My 4-year old son comes around the corner and I have the following dialogue with him…
ME: “Nathan, time to go brush your teeth…”
Nathan: “No, I don’t need to, Daddy…”
His voice carries a light, invisible cloud of noxious breath that causes the paint on the walls to bubble and forces the dog to retreat for cover in the basement…
Oral hygiene and dental health are extremely important. Perhaps more so than most people understand. While growing up, I remember that the standard was simply that you needed to brush regularly and floss in order to keep from losing your teeth. Since then, studies and medical advancements have proven just how serious the problems can become if you don’t pay proper attention to your mouth.
Let’s think about our mouths for a moment: it’s the entry point for your food and the air you breath. This means that you have a lot of stuff from the outside world that enters your body through your mouth. Like most surfaces on your body, your mouth is full of bacteria. Some of that bacteria is good, but the bad bacteria is what can lead to tooth decay, bacterial infections and gum disease.
Bacterial infections can be pretty serious, especially for Type 1 Diabetics. Our weakened immune systems make us more susceptible to infection and makes them worse. Just to make you grit your teeth harder, (see what I did there?) the gum disease caused by improper oral health can make it harder to control your blood sugar levels.
Even if you don’t have Diabetes, poor oral health can leave you susceptible to cardiovascular complications, pregnancy complication and pneumonia. So, what can you do to hep prevent those oral health issues?
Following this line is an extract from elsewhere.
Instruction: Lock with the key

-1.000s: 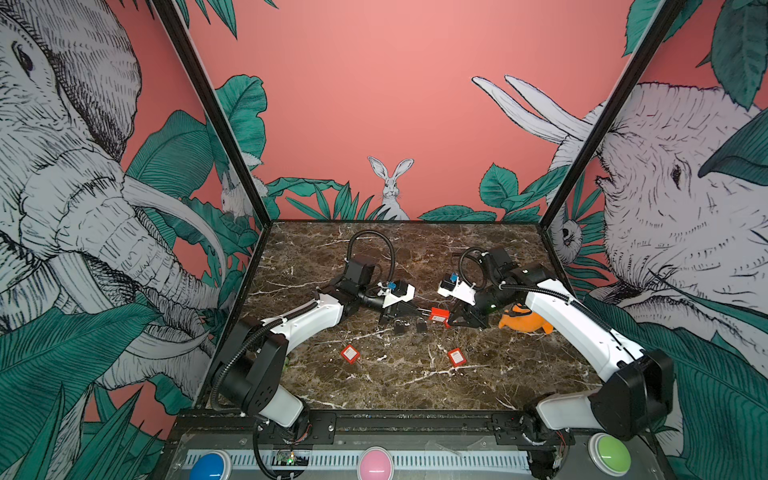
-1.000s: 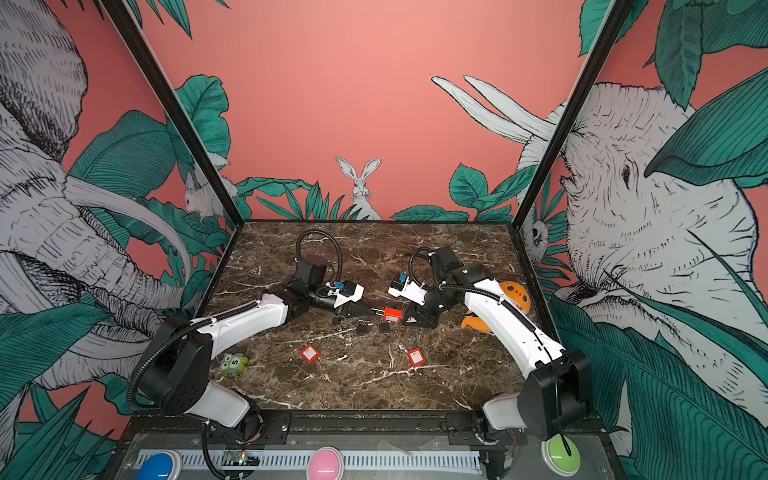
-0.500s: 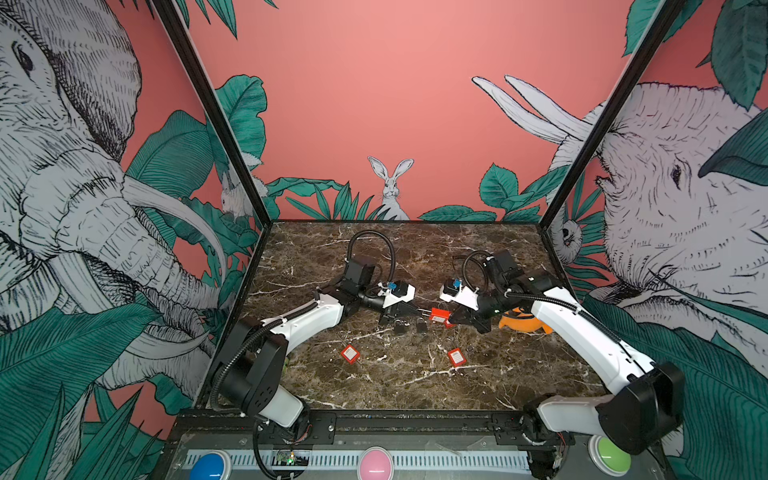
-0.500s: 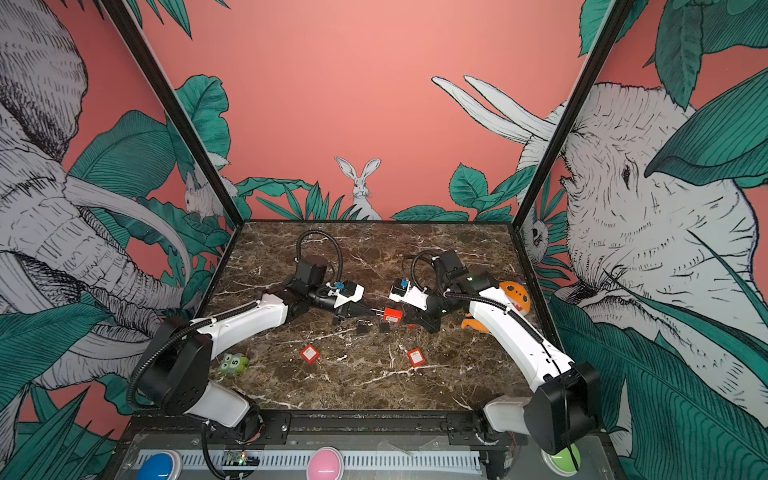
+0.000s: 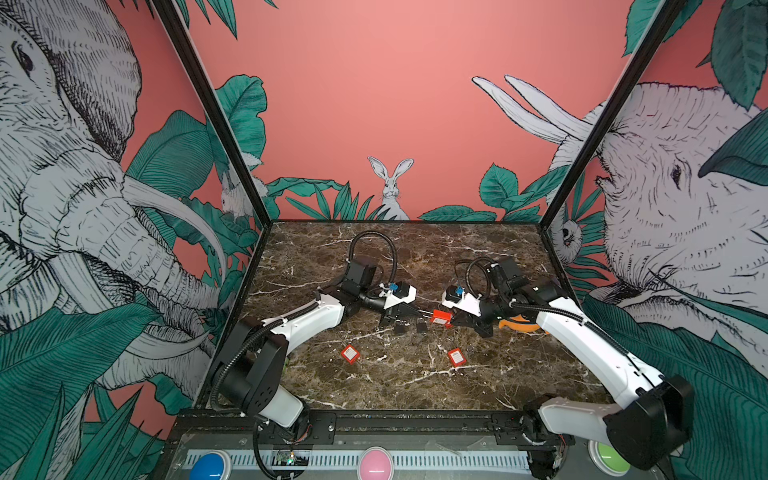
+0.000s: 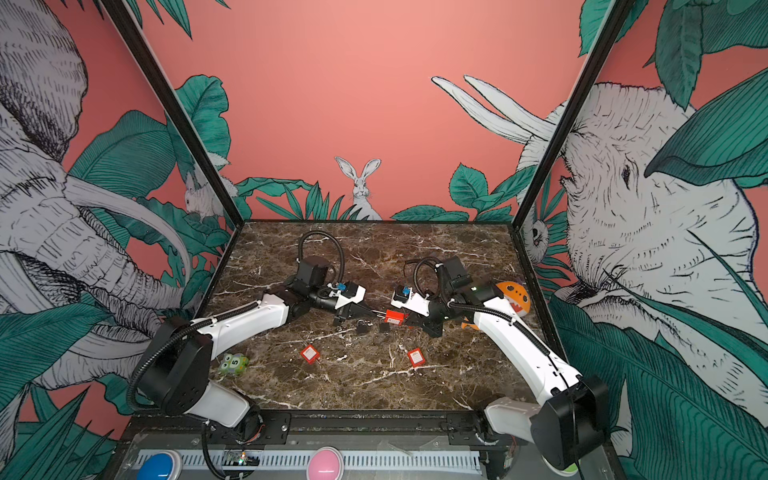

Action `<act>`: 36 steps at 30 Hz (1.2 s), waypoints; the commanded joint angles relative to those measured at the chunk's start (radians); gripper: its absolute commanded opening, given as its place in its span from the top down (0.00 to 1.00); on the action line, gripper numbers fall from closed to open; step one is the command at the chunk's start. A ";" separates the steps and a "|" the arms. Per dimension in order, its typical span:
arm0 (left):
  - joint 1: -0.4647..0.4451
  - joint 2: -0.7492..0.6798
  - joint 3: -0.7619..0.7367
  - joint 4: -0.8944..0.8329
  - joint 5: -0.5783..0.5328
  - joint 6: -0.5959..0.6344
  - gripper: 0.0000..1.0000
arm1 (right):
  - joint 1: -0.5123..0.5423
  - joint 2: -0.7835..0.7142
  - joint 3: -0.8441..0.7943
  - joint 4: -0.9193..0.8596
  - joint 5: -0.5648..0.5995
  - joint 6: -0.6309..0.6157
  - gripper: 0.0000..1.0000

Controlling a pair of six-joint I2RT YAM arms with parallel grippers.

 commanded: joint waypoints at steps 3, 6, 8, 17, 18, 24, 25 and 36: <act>0.034 -0.013 0.007 0.018 0.044 0.032 1.00 | -0.021 -0.059 -0.046 -0.047 0.114 -0.028 1.00; 0.034 -0.005 0.030 -0.048 0.048 0.087 1.00 | -0.052 -0.079 -0.053 -0.055 0.084 -0.018 1.00; 0.035 -0.004 0.043 -0.103 0.047 0.127 1.00 | -0.063 -0.083 -0.050 -0.073 0.071 -0.022 1.00; 0.042 -0.013 0.082 -0.232 0.055 0.200 1.00 | -0.068 -0.123 -0.117 -0.016 0.126 0.020 1.00; 0.042 -0.007 0.102 -0.299 0.049 0.234 1.00 | -0.069 -0.130 -0.123 -0.004 0.139 0.040 1.00; 0.042 0.120 0.375 -1.056 -0.028 0.665 1.00 | -0.069 -0.175 -0.171 0.128 0.382 0.353 1.00; 0.042 0.156 0.423 -1.170 -0.039 0.728 1.00 | -0.069 -0.175 -0.168 0.129 0.395 0.397 1.00; -0.064 0.291 0.506 -1.324 -0.297 0.679 1.00 | -0.063 -0.240 -0.284 0.363 0.423 0.737 1.00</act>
Brushing your teeth is an obvious first step. Despite what some of us were taught as children, brushing three times a day (or after every meal, whichever is greater) is not necessary. According to the Mayo Clinic, brushing twice a day is what the current recommendation indicates. This means brushing once in the morning and once before bed. Despite this, most dentists still stick to “old faithful” and tell folks to brush three times a day. It’s not a bad thing.
Although some dentists have indicated that even once can be acceptable, you tend to run into some problems with that, including potential bad breath throughout the day and unsightly food stuck in your teeth if you’re out in public. If you only brush once a day, best to do it first thing in the morning to eliminate morning breath.
Be sure to floss. Most people overlook flossing or it bothers them. But flossing is required to eliminate the bits of food that can’t be removed by a toothbrush. Leaving that food between your teeth against the gum line can lead to an increase in bacteria.
Use an antibacterial mouthwash. Don’t forget that mouthwash is supposed to complement your dental routine and isn’t meant as a substitution for brushing.
Here are some articles posted by Colgate and WebMD that explain some of what I’ve written and can provide further insight: https://www.colgate.com/en-us/oral-health/conditions/gum-disease/how-poor-dental-care-can-affect-your-overall-health-0313 and https://www.webmd.com/oral-health/features/oral-health-the-mouth-body-connection#2
Some other small changes can also help with improved oral health, such as avoiding staining drinks such as red wine or smoking tobacco products. And don’t forget to replace your toothbrush every few months. That s&*t gets gross!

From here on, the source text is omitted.